Oracle were still trying to get SaaS solutions *they* manage off Oracle Classic aka Gen1 as of 2023. They made a mess of it.
To answer my own question up thread - from talking to people, the Oracle Health breach appears to be unrelated to the Oracle SaaS incident this thread describes.
In both cases they’re being extorted, and in both cases they’re working with the FBI and external incident response.
Also in both cases Oracle hasn’t filed an 8-K or told regulators or provided an IR report to customers or a written technical statement of what happened or put anything on their website or commented to press.
Bleeping Computer report that although Oracle are telling clients the login data is "old", they've received login details from the threat actor current to this year (2025). Oracle haven't returned requests for comment. https://www.bleepingcomputer.com/news/security/oracle-privately-confirms-cloud-breach-to-customers/
The Oracle cloud threat actor has told the BBC they plan to release European region Oracle Cloud Classic data this weekend. #threatintel
The Register has a look at the Oracle situation. No new info, as Oracle won’t comment on anything and the info they’ve told customers is extremely light.

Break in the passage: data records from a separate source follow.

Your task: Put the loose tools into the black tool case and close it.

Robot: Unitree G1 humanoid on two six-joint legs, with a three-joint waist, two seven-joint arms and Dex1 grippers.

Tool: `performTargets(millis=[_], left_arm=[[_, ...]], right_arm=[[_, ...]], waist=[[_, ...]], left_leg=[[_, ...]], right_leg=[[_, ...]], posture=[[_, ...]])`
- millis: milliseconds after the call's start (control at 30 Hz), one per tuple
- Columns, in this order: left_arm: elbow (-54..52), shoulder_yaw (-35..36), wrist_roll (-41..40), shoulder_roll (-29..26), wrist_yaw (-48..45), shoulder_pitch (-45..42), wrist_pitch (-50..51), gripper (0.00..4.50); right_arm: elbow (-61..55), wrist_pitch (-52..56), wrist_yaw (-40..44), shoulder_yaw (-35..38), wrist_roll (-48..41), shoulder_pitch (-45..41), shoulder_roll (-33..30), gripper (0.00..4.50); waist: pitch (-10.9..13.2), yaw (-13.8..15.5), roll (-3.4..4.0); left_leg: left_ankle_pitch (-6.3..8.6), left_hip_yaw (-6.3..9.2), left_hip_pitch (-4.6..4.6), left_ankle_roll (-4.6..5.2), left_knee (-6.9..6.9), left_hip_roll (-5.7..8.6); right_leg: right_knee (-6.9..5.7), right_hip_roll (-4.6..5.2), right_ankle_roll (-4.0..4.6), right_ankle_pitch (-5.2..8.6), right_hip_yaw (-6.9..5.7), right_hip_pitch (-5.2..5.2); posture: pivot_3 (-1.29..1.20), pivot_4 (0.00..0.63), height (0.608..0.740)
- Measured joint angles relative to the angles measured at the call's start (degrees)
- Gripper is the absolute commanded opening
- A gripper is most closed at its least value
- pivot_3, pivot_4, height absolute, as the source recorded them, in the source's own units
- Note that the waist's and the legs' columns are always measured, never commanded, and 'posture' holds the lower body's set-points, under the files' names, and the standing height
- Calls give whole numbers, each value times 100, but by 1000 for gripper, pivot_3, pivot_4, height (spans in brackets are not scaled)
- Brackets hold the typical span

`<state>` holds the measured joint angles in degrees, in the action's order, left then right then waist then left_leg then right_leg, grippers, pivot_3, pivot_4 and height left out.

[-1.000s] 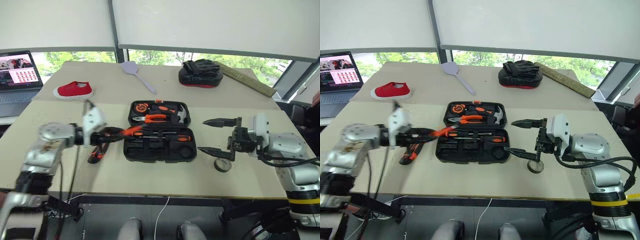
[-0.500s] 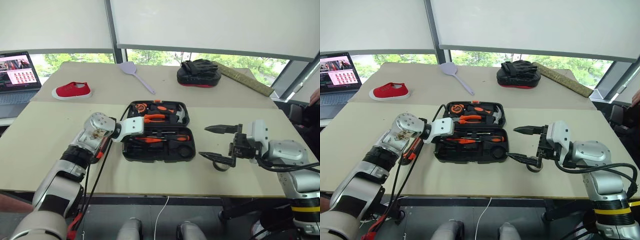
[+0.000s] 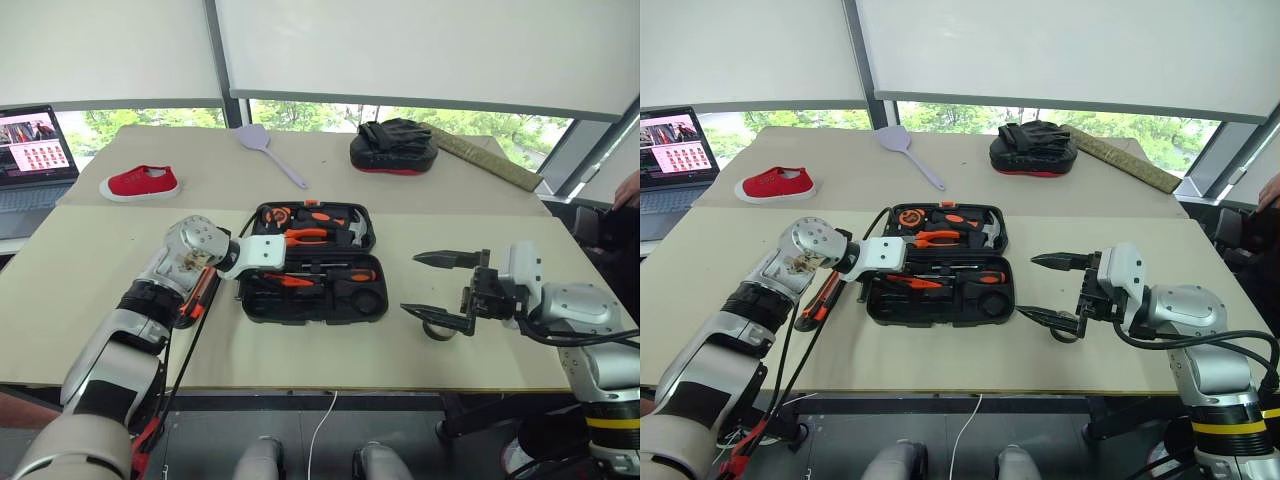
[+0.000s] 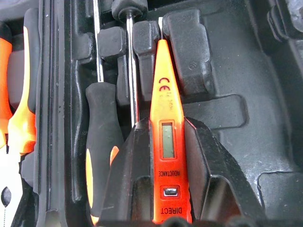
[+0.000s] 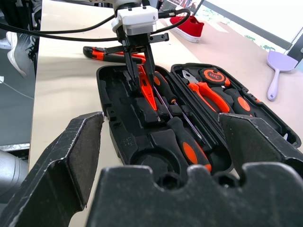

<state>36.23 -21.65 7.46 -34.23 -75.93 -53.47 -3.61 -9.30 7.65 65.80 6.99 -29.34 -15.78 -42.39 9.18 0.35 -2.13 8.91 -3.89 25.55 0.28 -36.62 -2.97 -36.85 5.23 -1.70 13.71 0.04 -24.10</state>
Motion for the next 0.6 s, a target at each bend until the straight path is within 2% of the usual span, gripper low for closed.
performTargets(millis=[100, 267, 400, 533, 600], left_arm=[[-34, 223, -336, 82, -117, 219, -22, 2685], [56, 1065, -1128, 121, -103, 276, -401, 2685], [52, 1322, -1376, 219, -61, 329, -390, 1667], [181, 1313, -1379, 419, 39, 580, -389, 107], [406, 1262, -1283, 515, 172, 624, -384, 107]], right_arm=[[-2, -1, 11, 33, -1, 52, 0, 4500], [-2, -1, 43, 44, -2, 129, 0, 4500], [-2, -1, 44, 45, -2, 128, 0, 4500], [-7, 0, 27, 44, -2, 129, 1, 4500], [-17, 0, 18, 44, -3, 133, 1, 4500]], waist=[[0, 6, 0], [2, 24, -2], [2, 44, -2], [2, 41, -2], [2, 37, -2]], left_leg=[[0, 0, 3, 1, 0, 0], [1, 2, 12, 2, -14, 0], [1, 1, 11, 3, -19, 1], [2, 2, 12, 3, -20, 1], [1, 2, 12, 3, -20, 1]], right_leg=[[0, 1, 0, 0, 1, -4], [-3, 2, -2, -1, -3, -4], [-2, 3, -6, -2, -5, 3], [-3, 2, -6, -3, -5, 1], [-4, 2, -6, -3, -5, 1]], posture=[[0, 150, 740], [0, 150, 740], [0, 150, 740], [0, 150, 740], [0, 150, 740]])
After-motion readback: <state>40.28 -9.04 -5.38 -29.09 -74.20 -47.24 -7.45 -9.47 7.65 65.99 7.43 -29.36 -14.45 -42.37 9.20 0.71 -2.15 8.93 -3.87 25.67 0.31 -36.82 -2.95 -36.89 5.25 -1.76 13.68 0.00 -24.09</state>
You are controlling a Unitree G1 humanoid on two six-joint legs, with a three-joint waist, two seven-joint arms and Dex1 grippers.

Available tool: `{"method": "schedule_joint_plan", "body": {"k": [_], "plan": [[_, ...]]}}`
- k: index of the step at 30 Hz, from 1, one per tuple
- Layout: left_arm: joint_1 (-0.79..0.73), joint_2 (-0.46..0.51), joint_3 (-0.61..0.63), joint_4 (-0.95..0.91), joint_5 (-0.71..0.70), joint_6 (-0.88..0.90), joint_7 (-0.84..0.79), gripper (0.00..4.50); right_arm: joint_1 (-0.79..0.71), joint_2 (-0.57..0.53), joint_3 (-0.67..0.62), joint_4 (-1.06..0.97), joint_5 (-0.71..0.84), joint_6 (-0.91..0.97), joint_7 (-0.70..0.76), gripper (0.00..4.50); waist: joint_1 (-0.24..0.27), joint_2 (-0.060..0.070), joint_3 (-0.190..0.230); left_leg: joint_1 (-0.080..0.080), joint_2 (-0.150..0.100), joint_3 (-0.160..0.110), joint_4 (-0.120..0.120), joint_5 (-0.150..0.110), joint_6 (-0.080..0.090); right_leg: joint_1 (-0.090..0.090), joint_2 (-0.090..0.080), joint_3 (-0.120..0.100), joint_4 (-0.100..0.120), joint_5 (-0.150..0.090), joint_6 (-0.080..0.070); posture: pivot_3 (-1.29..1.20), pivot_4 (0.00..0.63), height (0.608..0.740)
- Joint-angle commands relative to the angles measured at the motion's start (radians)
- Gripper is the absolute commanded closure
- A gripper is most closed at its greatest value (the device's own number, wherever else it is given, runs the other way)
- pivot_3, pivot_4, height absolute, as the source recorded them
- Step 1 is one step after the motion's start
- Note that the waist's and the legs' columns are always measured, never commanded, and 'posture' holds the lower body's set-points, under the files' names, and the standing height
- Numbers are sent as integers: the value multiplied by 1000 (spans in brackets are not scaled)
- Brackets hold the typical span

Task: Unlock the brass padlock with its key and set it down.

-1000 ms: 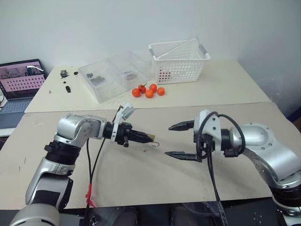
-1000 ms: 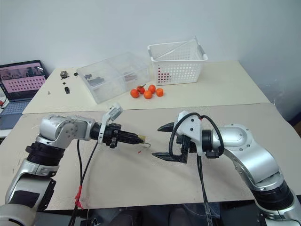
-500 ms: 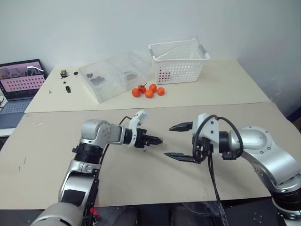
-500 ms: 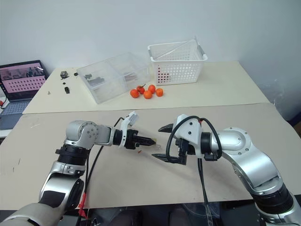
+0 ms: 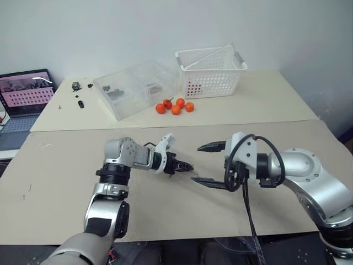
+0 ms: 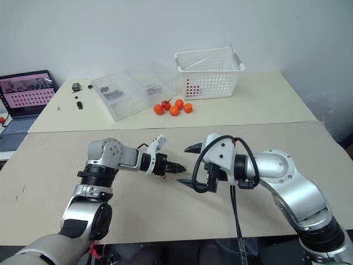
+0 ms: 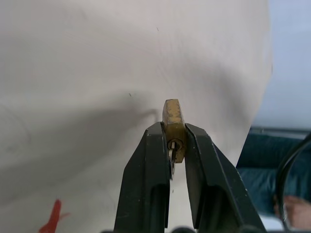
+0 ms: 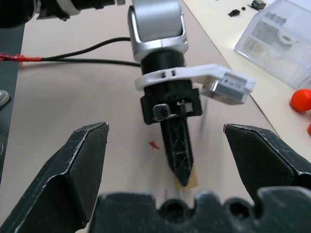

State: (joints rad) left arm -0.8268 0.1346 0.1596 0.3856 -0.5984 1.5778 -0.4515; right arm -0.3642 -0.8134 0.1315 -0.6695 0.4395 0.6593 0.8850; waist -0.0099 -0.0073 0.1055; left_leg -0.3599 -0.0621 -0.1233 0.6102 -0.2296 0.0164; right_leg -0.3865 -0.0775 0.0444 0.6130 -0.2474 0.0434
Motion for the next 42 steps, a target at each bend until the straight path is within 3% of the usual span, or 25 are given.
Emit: {"method": "schedule_joint_plan", "body": {"k": [1, 20, 21, 22, 23, 31, 38, 40, 42], "plan": [[-15, -19, 32, -17, -6, 36, 25, 4413, -2, -12, -13, -24, -14, -34, 6, 28, -1, 0, 0, 0, 0, 0, 0, 0, 0, 0, 0, 0, 0, 0, 0, 0, 150, 740], [32, 41, -35, -62, -27, 37, 29, 4413, -24, -1, 2, -21, -28, -30, 3, 28, -1, 0, 0, 0, 1, 0, -1, 0, -7, 0, 0, 0, 0, 0, 0, 0, 150, 740], [29, 46, -26, -60, -30, 37, 31, 3435, -26, -1, 4, -20, -29, -30, 3, 0, -1, 0, 0, 0, 1, 0, -1, 0, -7, 0, 0, 0, 0, 0, 0, 0, 150, 740], [28, 51, -21, -58, -33, 37, 32, 3257, -28, -1, 5, -20, -30, -30, 3, 0, -1, 0, 0, 0, 1, 0, -1, 0, -7, 0, 0, 0, 0, 0, 0, 0, 150, 740], [27, 56, -16, -58, -38, 37, 32, 2761, -29, -1, 7, -19, -31, -31, 3, 0, -1, 0, 0, 0, 1, 0, -1, 0, -7, 0, 0, 0, 0, 0, 0, 0, 150, 740], [33, 151, 11, -68, -115, 37, 44, 34, -50, 7, 31, 2, -44, -43, 16, 0, -3, 0, 0, 1, 1, 0, -1, 0, -8, 0, 0, 0, 0, 0, 0, 0, 150, 740], [4, 312, 27, -90, -142, 29, -15, 34, -71, 11, 40, 30, -45, -55, 40, 0, -4, 0, 0, 3, 3, 0, -2, 0, -8, 0, 2, 0, 0, 0, 0, 0, 150, 740], [13, 374, -39, -155, -149, -28, -106, 34, -77, 14, 38, 36, -35, -49, 46, 0, -3, -1, 1, 3, 2, 0, -2, 0, -8, 0, 1, 0, 1, 0, 0, 0, 150, 740], [47, 488, -152, -267, -112, -218, -301, 34, -84, 13, 27, 42, -1, -19, 63, 0, -1, -2, 1, 2, 2, 0, -2, 0, -10, -1, 1, 0, 0, 0, 0, 0, 150, 740]]}}
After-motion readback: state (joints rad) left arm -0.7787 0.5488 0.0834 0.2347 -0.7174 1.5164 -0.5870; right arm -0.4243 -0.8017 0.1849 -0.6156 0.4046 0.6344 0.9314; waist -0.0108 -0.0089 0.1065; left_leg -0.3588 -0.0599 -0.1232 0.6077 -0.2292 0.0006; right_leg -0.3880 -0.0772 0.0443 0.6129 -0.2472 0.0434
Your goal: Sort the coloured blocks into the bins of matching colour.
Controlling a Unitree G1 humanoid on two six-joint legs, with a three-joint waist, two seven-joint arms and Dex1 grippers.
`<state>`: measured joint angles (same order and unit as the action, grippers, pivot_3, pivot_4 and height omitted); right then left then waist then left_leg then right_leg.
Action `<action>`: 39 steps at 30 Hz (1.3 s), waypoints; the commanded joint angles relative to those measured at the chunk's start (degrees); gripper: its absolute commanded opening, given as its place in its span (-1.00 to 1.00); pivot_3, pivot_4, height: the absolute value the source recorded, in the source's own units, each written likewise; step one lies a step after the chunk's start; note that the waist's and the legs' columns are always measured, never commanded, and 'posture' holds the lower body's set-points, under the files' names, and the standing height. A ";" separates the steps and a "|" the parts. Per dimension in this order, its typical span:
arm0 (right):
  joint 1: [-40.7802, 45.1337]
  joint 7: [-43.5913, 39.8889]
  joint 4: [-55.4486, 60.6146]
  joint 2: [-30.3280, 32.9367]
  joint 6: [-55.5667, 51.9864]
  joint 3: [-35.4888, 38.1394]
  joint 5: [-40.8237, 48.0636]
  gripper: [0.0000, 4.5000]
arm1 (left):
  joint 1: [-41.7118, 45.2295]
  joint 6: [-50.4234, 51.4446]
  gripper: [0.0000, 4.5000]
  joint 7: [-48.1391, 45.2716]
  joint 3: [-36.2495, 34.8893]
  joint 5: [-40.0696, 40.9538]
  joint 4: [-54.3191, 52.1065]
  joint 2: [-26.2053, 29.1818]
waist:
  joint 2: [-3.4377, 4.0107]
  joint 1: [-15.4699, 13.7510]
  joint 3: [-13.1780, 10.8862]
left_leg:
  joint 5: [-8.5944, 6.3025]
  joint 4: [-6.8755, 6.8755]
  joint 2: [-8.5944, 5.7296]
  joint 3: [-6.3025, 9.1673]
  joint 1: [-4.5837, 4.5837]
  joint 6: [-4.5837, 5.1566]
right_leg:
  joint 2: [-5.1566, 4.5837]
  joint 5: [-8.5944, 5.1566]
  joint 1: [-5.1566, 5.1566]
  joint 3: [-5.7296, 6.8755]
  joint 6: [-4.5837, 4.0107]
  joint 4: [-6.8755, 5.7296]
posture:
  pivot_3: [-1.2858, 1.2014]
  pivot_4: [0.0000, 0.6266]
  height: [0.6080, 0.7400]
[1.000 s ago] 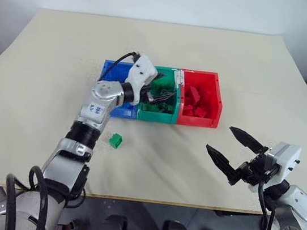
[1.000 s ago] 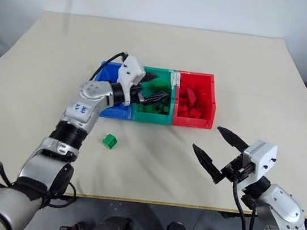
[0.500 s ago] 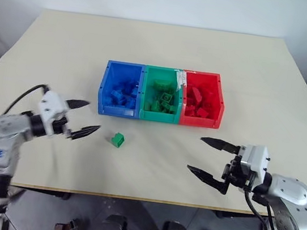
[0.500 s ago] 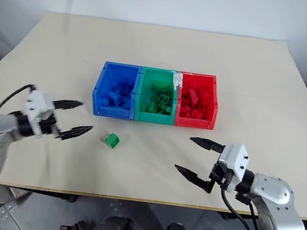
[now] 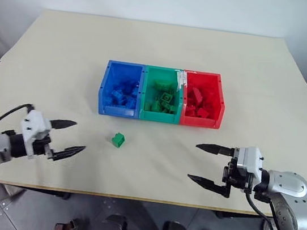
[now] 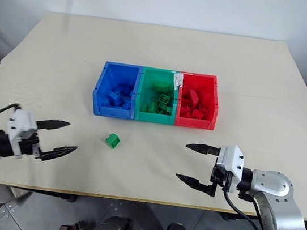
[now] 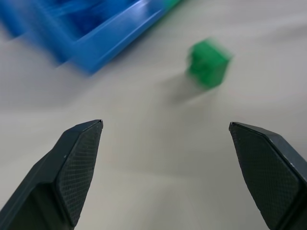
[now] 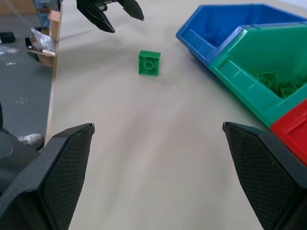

https://www.theregister.com/2025/04/08/oracle_cloud_compromised/
Oracle have finally issued to a written notification to customers about their cybersecurity incident.
They are again wordsmithing. OCI is a different org unit in Oracle to Oracle Classic - they’re denying a different scope.
How long was the attacker in the SaaS solution (that Oracle manage)? What did they do with the access? How long were they in for? Why were ‘legacy’ systems containing customer info left unmanaged and insecure? Etc.
Really poor response from a SaaS provider.